Extracted data entries
═══
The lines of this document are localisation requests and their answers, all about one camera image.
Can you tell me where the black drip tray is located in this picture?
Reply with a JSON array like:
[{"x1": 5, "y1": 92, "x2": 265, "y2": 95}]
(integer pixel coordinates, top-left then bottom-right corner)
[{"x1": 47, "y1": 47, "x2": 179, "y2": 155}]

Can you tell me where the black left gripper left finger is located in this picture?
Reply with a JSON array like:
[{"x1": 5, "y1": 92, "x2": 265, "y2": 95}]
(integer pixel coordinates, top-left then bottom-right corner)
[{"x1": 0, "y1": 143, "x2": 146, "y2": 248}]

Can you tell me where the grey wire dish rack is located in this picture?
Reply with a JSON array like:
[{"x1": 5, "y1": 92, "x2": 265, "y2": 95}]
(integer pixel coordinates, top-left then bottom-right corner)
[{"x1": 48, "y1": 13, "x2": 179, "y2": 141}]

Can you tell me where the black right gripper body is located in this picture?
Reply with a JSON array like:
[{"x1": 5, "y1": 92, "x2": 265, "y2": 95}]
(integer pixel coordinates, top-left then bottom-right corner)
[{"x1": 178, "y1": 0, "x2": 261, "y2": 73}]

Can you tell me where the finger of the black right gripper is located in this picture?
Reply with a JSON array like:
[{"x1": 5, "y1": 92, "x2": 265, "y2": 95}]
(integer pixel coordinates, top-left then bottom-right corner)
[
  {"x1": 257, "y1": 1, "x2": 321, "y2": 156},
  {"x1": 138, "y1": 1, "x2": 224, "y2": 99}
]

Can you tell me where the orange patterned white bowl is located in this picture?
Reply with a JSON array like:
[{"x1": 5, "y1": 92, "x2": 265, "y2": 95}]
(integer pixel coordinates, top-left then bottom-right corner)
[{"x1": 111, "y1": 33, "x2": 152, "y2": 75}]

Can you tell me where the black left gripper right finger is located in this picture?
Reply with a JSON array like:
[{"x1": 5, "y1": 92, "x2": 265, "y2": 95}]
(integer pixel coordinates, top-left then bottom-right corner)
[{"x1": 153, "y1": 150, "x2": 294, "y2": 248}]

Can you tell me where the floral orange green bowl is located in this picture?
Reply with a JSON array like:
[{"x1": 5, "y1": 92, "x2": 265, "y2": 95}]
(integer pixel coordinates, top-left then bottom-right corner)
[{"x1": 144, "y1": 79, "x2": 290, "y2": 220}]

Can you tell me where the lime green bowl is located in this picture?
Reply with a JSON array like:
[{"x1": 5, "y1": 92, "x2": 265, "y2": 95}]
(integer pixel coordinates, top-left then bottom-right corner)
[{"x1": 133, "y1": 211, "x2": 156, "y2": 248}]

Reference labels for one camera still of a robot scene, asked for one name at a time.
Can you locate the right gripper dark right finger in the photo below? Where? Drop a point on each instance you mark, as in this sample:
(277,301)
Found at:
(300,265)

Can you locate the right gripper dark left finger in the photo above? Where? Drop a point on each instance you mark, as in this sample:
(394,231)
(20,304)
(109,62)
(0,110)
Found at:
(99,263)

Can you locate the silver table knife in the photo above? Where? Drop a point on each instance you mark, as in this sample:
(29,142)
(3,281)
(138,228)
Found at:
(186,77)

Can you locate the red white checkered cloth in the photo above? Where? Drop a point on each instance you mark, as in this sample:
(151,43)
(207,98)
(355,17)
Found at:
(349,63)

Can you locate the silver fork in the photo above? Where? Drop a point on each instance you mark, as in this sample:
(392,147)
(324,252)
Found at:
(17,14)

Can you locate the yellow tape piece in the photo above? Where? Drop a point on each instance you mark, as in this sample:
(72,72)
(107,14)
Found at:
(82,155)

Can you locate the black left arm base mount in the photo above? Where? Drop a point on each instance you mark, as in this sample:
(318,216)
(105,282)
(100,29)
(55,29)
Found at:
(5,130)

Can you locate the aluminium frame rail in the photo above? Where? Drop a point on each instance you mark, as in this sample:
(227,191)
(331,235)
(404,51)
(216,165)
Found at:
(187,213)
═══
INSTRUCTIONS FOR THE TASK — Once you have read the records above, set every one of them down again exactly.

TASK RESPONSE —
The lines of this document are localisation requests and their answers, all about one camera image.
Can you tell me where the black drip tray is located in this picture?
Reply with a JSON array like:
[{"x1": 5, "y1": 92, "x2": 265, "y2": 95}]
(integer pixel coordinates, top-left then bottom-right corner)
[{"x1": 47, "y1": 47, "x2": 179, "y2": 155}]

Can you tell me where the black left gripper left finger is located in this picture?
Reply with a JSON array like:
[{"x1": 5, "y1": 92, "x2": 265, "y2": 95}]
(integer pixel coordinates, top-left then bottom-right corner)
[{"x1": 0, "y1": 143, "x2": 146, "y2": 248}]

Can you tell me where the grey wire dish rack is located in this picture?
Reply with a JSON array like:
[{"x1": 5, "y1": 92, "x2": 265, "y2": 95}]
(integer pixel coordinates, top-left then bottom-right corner)
[{"x1": 48, "y1": 13, "x2": 179, "y2": 141}]

Can you tell me where the black right gripper body is located in this picture?
Reply with a JSON array like:
[{"x1": 5, "y1": 92, "x2": 265, "y2": 95}]
(integer pixel coordinates, top-left then bottom-right corner)
[{"x1": 178, "y1": 0, "x2": 261, "y2": 73}]

Can you tell me where the finger of the black right gripper is located in this picture?
Reply with a JSON array like:
[{"x1": 5, "y1": 92, "x2": 265, "y2": 95}]
(integer pixel coordinates, top-left then bottom-right corner)
[
  {"x1": 257, "y1": 1, "x2": 321, "y2": 156},
  {"x1": 138, "y1": 1, "x2": 224, "y2": 99}
]

Can you tell me where the orange patterned white bowl is located in this picture?
Reply with a JSON array like:
[{"x1": 5, "y1": 92, "x2": 265, "y2": 95}]
(integer pixel coordinates, top-left then bottom-right corner)
[{"x1": 111, "y1": 33, "x2": 152, "y2": 75}]

Can you tell me where the black left gripper right finger is located in this picture?
Reply with a JSON array like:
[{"x1": 5, "y1": 92, "x2": 265, "y2": 95}]
(integer pixel coordinates, top-left then bottom-right corner)
[{"x1": 153, "y1": 150, "x2": 294, "y2": 248}]

Can you tell me where the floral orange green bowl is located in this picture?
Reply with a JSON array like:
[{"x1": 5, "y1": 92, "x2": 265, "y2": 95}]
(integer pixel coordinates, top-left then bottom-right corner)
[{"x1": 144, "y1": 79, "x2": 290, "y2": 220}]

Can you tell me where the lime green bowl is located in this picture?
Reply with a JSON array like:
[{"x1": 5, "y1": 92, "x2": 265, "y2": 95}]
(integer pixel coordinates, top-left then bottom-right corner)
[{"x1": 133, "y1": 211, "x2": 156, "y2": 248}]

Reference labels for one camera still of a robot scene, asked for one name at a time.
Can you locate the right gripper dark right finger in the photo below? Where? Drop a point on each instance you mark, as in this sample:
(277,301)
Found at:
(300,265)

Can you locate the right gripper dark left finger in the photo above? Where? Drop a point on each instance you mark, as in this sample:
(394,231)
(20,304)
(109,62)
(0,110)
Found at:
(99,263)

Can you locate the silver table knife in the photo above? Where? Drop a point on each instance you mark, as in this sample:
(29,142)
(3,281)
(138,228)
Found at:
(186,77)

Can you locate the red white checkered cloth in the photo above? Where? Drop a point on each instance you mark, as in this sample:
(151,43)
(207,98)
(355,17)
Found at:
(349,63)

Can you locate the silver fork in the photo above? Where? Drop a point on each instance you mark, as in this sample:
(392,147)
(324,252)
Found at:
(17,14)

Can you locate the yellow tape piece in the photo above? Where? Drop a point on each instance you mark, as in this sample:
(72,72)
(107,14)
Found at:
(82,155)

Can you locate the black left arm base mount in the photo above? Where? Drop a point on each instance you mark, as in this sample:
(318,216)
(105,282)
(100,29)
(55,29)
Found at:
(5,130)

Can you locate the aluminium frame rail in the photo above? Where? Drop a point on each instance you mark, as in this sample:
(227,191)
(331,235)
(404,51)
(216,165)
Found at:
(187,213)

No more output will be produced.